## WORK INSTRUCTION
Restate word for word the lines that begin the listing and end with the line holding "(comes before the".

────────────────

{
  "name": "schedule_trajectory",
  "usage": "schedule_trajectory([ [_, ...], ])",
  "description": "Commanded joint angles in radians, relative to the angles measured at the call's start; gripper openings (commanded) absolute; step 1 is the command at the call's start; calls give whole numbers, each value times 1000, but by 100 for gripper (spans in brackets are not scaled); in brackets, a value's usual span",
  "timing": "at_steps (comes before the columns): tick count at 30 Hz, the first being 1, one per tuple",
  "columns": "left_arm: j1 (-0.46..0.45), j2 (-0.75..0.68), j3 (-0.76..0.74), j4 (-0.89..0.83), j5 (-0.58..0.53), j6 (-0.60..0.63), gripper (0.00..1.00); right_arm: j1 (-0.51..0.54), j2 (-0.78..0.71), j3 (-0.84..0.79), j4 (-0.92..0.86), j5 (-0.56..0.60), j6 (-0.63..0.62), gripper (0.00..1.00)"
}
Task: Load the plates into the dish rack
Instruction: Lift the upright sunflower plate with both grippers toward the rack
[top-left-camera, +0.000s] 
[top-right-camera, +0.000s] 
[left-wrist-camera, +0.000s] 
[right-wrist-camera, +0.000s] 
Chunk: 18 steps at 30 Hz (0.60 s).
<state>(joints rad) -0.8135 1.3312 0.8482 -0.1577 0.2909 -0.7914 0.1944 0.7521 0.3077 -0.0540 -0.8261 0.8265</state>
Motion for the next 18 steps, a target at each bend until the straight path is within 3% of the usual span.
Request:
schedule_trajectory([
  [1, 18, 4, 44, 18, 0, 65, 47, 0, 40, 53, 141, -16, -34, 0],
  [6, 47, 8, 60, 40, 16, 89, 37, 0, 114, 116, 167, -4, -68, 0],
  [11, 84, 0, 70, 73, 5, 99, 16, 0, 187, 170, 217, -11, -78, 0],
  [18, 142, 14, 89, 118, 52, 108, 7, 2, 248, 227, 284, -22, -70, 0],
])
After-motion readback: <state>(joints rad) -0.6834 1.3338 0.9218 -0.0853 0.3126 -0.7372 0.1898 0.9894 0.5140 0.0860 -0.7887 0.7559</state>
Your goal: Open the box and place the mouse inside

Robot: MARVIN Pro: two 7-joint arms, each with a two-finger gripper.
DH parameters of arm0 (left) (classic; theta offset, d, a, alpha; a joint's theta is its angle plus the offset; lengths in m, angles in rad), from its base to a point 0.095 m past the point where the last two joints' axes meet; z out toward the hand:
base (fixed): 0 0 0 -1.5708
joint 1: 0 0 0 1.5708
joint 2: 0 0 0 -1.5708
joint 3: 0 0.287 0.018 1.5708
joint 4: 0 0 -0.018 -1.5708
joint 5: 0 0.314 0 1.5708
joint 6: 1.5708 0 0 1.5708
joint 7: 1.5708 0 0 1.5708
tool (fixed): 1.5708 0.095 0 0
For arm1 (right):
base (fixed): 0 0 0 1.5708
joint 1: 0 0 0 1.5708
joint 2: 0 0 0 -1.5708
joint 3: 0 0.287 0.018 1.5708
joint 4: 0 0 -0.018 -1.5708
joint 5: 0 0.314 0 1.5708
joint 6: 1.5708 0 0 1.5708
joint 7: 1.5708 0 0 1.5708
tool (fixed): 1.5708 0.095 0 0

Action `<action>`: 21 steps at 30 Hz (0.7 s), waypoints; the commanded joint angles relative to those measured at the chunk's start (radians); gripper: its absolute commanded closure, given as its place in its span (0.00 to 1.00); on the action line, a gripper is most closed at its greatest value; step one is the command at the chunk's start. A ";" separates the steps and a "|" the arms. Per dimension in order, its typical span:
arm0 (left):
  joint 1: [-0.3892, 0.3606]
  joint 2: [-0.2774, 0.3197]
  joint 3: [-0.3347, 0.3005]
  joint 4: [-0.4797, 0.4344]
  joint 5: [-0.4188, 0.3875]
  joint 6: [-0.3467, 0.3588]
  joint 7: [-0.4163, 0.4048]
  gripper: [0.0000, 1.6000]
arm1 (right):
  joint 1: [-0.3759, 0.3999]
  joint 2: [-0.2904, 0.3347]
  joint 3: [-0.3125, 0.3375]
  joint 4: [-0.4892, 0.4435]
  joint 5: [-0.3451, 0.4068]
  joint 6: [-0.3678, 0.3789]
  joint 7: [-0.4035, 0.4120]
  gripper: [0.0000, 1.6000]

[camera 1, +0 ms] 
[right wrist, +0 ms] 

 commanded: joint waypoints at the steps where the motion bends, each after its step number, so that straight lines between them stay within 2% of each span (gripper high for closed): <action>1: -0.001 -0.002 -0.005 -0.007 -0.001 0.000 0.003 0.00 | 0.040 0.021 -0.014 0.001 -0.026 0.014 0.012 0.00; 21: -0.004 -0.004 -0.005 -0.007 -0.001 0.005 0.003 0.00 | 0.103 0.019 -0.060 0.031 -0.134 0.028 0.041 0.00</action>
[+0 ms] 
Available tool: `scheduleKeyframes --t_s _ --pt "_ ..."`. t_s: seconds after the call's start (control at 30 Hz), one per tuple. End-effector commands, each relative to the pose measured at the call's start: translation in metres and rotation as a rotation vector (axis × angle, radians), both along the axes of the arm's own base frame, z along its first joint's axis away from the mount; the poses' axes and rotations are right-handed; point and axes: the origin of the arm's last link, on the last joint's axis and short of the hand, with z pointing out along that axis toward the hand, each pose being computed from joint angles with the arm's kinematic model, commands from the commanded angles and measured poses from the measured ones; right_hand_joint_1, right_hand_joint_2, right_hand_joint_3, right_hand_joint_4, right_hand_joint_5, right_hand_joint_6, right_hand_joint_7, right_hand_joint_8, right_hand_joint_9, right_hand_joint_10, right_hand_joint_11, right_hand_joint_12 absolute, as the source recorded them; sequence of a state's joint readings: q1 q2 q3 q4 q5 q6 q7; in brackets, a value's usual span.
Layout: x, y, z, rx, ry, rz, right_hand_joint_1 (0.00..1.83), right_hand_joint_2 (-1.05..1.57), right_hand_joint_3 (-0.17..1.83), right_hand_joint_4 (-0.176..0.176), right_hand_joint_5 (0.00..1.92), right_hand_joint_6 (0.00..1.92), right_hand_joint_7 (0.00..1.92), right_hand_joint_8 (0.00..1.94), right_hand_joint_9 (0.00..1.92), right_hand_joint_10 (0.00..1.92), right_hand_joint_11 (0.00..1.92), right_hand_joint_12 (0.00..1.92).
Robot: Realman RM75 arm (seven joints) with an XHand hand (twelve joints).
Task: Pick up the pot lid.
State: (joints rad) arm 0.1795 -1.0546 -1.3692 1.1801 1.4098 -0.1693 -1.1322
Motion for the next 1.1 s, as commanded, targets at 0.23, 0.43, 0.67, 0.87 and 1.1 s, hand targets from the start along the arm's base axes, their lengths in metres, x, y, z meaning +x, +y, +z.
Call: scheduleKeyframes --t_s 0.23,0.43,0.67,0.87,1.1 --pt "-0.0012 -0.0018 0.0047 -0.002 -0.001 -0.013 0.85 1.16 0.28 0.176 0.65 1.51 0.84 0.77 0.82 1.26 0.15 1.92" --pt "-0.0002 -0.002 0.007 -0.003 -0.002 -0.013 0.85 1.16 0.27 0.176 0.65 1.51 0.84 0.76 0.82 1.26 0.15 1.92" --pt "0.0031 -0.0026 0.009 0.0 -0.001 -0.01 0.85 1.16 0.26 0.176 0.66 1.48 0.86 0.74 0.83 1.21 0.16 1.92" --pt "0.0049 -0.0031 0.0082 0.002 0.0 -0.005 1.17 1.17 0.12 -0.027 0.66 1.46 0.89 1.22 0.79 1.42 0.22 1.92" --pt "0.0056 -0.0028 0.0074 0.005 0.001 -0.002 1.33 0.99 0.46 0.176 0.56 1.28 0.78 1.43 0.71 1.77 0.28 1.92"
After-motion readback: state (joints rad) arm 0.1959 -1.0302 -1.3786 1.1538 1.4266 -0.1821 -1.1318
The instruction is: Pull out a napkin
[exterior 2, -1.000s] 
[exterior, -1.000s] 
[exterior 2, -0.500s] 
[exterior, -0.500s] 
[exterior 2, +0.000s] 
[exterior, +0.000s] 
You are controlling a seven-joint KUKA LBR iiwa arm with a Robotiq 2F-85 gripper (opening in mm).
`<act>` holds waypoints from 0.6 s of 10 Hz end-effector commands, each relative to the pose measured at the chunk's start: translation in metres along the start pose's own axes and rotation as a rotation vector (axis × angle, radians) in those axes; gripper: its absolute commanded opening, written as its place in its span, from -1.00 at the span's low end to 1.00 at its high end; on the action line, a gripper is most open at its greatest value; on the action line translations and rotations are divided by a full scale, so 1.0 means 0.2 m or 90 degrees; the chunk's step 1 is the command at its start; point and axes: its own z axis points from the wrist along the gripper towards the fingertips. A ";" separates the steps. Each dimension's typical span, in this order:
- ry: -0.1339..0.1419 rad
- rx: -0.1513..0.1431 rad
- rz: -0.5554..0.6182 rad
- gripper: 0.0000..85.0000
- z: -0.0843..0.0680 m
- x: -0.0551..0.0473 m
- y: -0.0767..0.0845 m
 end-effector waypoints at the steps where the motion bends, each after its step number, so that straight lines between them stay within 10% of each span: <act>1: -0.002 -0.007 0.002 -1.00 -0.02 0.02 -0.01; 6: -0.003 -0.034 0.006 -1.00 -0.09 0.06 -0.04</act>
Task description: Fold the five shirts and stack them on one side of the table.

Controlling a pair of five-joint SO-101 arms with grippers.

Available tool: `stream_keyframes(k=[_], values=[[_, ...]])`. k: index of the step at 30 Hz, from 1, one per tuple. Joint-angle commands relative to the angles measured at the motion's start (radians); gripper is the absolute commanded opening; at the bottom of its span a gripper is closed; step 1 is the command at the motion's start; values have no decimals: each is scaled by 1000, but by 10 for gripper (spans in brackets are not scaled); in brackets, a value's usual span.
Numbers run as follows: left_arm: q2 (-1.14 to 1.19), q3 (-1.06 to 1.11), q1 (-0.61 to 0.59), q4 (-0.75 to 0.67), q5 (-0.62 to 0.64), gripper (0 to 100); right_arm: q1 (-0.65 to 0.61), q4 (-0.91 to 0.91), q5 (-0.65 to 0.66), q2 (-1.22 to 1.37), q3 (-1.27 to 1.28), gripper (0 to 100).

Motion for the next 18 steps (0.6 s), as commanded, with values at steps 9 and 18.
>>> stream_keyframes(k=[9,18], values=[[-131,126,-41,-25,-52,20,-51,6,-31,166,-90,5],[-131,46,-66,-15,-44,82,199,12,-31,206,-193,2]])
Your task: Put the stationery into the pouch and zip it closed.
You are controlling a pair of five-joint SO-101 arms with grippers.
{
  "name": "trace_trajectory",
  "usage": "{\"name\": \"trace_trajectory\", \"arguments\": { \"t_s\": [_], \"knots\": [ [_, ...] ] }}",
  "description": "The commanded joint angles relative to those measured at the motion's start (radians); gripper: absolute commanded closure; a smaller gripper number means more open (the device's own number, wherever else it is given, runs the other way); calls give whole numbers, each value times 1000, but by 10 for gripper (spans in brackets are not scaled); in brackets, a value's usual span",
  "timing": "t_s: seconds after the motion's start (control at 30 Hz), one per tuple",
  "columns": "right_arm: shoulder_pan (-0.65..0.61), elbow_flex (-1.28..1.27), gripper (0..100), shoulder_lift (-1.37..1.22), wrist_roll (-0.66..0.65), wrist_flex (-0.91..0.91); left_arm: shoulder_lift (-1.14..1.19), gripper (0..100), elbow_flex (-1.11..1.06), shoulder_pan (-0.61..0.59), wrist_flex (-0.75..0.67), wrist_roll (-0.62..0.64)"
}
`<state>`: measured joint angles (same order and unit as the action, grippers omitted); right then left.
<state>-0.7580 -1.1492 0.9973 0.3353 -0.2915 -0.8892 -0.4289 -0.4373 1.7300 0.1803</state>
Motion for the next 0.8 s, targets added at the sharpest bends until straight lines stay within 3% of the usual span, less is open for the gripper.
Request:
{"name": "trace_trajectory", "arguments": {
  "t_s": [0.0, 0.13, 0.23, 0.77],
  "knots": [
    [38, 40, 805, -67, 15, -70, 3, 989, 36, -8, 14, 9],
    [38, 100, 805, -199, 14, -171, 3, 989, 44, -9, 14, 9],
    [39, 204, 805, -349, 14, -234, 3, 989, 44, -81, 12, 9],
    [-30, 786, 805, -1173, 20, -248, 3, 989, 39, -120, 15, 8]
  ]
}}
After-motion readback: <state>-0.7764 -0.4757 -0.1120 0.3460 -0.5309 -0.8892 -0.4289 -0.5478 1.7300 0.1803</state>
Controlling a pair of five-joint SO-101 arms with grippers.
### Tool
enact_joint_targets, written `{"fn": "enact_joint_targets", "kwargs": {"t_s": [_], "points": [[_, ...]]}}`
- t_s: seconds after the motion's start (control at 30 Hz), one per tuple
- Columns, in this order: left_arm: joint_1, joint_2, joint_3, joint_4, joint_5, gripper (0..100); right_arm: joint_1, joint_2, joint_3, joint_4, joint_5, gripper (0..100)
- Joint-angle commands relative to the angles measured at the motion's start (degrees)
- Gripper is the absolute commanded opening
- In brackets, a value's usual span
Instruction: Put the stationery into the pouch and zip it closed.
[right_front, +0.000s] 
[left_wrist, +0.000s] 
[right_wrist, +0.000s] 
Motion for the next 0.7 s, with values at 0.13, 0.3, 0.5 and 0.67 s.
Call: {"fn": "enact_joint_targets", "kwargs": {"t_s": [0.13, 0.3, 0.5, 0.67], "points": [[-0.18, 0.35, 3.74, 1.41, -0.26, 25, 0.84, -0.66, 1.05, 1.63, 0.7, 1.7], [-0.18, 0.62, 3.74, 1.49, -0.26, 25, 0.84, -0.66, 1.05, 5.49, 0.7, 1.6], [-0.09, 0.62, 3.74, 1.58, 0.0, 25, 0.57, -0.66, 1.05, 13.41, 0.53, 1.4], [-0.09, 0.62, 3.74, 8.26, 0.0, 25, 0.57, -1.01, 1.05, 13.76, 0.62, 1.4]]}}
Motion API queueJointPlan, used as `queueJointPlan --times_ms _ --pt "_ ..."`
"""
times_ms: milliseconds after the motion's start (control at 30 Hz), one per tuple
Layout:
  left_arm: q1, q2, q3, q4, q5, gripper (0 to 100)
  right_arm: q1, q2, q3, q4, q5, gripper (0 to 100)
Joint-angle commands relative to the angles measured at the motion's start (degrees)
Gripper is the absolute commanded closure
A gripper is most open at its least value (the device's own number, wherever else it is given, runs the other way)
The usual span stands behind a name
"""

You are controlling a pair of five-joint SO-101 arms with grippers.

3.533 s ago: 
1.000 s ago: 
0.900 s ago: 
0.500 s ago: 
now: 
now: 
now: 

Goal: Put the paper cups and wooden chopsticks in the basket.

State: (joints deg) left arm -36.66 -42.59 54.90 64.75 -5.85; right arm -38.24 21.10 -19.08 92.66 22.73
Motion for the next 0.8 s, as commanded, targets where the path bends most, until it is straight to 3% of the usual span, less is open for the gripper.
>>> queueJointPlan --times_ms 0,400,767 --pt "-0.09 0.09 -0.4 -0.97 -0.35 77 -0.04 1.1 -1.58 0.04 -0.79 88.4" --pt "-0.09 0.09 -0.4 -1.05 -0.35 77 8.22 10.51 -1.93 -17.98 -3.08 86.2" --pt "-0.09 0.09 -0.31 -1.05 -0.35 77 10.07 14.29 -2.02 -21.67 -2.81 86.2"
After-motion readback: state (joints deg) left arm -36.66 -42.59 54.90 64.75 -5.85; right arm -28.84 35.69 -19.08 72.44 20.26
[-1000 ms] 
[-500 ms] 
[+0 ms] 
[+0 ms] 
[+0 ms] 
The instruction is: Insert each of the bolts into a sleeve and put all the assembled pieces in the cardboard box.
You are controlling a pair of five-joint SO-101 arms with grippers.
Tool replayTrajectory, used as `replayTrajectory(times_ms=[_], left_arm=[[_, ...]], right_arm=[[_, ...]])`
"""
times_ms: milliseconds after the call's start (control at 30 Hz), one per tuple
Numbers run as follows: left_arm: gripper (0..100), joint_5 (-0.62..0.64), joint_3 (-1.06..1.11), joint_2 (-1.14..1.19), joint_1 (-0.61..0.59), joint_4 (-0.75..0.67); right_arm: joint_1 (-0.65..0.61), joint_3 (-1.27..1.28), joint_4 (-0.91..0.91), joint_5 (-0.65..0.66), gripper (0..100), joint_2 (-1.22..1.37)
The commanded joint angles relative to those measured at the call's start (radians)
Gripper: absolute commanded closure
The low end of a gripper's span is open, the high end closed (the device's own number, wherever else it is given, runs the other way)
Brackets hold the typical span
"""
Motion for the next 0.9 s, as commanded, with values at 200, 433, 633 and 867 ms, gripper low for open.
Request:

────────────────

## ANSWER SECTION
{
  "name": "schedule_trajectory",
  "usage": "schedule_trajectory([ [_, ...], ])",
  "description": "Commanded joint angles in radians, relative to the angles measured at the call's start; gripper openings (commanded) absolute; step 1 is the command at the call's start; calls give whole numbers, each value times 1000, but by 100 for gripper (spans in brackets are not scaled); in brackets, a value's usual span",
  "timing": "at_steps (comes before the columns): tick count at 30 Hz, the first being 1, one per tuple",

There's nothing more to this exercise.